▶ [Problem to work on]: The whole listing below is to be copied exactly, with every picture left out.

↓

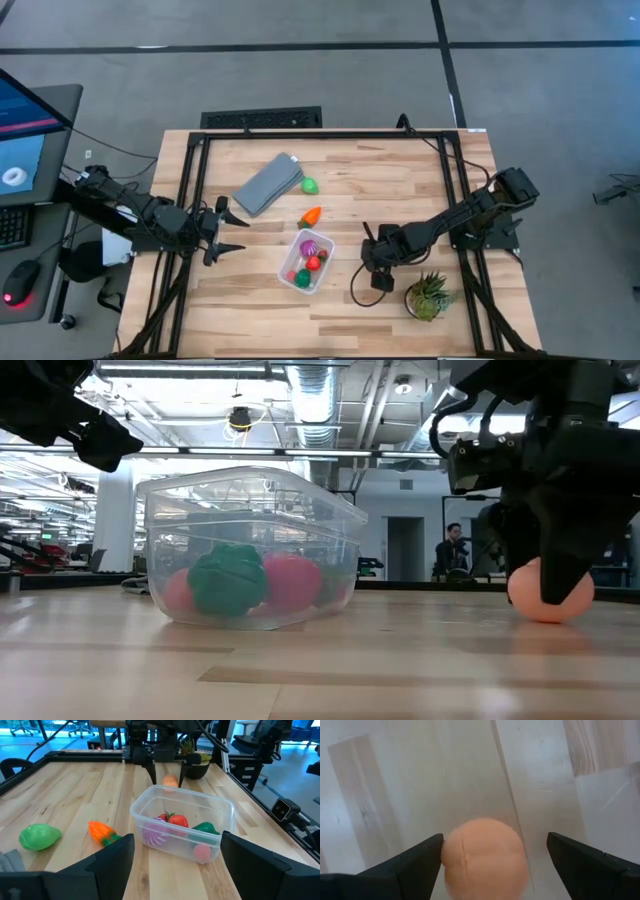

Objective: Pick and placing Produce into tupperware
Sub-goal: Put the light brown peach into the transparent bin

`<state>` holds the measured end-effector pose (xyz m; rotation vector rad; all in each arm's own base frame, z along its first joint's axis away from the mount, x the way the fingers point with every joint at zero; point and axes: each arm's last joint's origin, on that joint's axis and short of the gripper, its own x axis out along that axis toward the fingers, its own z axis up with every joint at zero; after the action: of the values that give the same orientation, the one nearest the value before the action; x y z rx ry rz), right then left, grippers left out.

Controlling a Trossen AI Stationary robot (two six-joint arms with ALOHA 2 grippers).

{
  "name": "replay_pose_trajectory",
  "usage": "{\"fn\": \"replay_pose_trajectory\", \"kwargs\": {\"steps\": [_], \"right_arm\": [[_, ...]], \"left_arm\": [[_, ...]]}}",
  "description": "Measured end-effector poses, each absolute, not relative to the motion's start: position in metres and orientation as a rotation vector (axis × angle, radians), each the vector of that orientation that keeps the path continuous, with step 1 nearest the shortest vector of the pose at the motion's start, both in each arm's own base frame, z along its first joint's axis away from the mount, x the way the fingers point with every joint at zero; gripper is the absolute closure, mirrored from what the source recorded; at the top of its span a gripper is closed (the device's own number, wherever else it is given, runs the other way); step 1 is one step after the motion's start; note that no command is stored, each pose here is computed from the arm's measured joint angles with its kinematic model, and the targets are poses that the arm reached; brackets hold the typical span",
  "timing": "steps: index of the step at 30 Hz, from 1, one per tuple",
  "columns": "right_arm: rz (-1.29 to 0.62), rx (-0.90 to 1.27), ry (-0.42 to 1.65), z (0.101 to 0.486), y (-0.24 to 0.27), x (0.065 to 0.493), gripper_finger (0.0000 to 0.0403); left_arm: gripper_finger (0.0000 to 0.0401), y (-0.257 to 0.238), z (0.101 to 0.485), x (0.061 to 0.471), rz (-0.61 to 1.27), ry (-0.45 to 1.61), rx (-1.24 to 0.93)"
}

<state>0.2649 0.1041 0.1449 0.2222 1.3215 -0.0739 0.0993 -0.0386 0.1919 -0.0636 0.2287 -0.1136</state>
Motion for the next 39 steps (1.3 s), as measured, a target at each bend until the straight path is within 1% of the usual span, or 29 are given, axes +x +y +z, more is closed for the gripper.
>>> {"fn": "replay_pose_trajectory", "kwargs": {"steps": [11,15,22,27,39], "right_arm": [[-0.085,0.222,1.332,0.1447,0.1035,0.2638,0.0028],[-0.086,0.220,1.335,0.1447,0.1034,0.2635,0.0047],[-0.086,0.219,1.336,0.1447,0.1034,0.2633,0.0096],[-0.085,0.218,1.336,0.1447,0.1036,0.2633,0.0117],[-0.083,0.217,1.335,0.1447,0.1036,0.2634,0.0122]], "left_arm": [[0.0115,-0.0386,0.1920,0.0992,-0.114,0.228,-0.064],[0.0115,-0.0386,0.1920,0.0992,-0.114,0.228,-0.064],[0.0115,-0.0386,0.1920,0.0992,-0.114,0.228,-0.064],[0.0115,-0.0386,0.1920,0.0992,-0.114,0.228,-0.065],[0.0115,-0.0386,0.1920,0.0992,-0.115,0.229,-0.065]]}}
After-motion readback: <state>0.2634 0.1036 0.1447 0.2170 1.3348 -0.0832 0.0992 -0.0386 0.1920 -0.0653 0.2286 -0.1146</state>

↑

▶ [Exercise answer]:
Objective: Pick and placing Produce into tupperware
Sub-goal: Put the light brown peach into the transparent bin

`<state>` holds the measured end-effector pose (xyz m; rotation vector rad; all in each arm's own base frame, z along its first joint's axis away from the mount, x the way the fingers point with every joint at zero; point and axes: each arm's last joint's origin, on that joint's axis and short of the gripper, its own x axis out along that axis toward the fingers, its own z axis up with every joint at zero; after the action: of the values that give the same orientation, the one nearest the value before the action; x y z rx ry rz), right then left, grippers left out.

Controlling a Trossen AI Stationary robot (two six-joint arms with ALOHA 2 grippers).

{
  "name": "replay_pose_trajectory",
  "usage": "{\"fn\": \"replay_pose_trajectory\", \"kwargs\": {\"steps\": [_], \"right_arm\": [[_, ...]], \"left_arm\": [[_, ...]]}}",
  "description": "Measured end-effector poses, each absolute, not relative to the motion's start: position in metres and orientation as a rotation vector (axis × angle, radians), each the vector of that orientation that keeps the path continuous, with step 1 nearest the shortest vector of the pose at the motion's start, both in each arm's own base frame, z along its first joint's axis away from the mount, x the way the fingers point with every joint at zero; gripper is the absolute closure, mirrored from what the source recorded; at the top of its span a gripper is closed (the device's own number, wherever else it is given, runs the other way); step 1 is one step after the motion's start; note that no command is stored, each pose here is computed from the arm's measured joint angles with its kinematic model, and the targets are poses that the arm reached; brackets hold the typical span",
  "timing": "steps: index of the step at 30 Hz, from 1, one per tuple",
  "columns": "right_arm: rz (-1.29 to 0.62), rx (-0.90 to 1.27), ry (-0.42 to 1.65), z (0.101 to 0.486), y (-0.24 to 0.27), x (0.065 to 0.493), gripper_finger (0.0000 to 0.0403); left_arm: gripper_finger (0.0000 to 0.0401), y (-0.257 to 0.238), z (0.101 to 0.485), x (0.061 to 0.471), rz (-0.61 to 1.27), ry (-0.45 to 1.61), rx (-1.24 to 0.93)"
}

<state>0.2649 0.1041 0.1449 0.2222 1.3215 -0.0739 0.0993 -0.0386 0.1919 -0.0636 0.2287 -0.1136</state>
Motion for the next 39 steps (1.3 s), as measured, a target at each bend until the straight path is within 1% of the usual span, or 29 are given, axes +x +y +z, more is closed for the gripper.
>>> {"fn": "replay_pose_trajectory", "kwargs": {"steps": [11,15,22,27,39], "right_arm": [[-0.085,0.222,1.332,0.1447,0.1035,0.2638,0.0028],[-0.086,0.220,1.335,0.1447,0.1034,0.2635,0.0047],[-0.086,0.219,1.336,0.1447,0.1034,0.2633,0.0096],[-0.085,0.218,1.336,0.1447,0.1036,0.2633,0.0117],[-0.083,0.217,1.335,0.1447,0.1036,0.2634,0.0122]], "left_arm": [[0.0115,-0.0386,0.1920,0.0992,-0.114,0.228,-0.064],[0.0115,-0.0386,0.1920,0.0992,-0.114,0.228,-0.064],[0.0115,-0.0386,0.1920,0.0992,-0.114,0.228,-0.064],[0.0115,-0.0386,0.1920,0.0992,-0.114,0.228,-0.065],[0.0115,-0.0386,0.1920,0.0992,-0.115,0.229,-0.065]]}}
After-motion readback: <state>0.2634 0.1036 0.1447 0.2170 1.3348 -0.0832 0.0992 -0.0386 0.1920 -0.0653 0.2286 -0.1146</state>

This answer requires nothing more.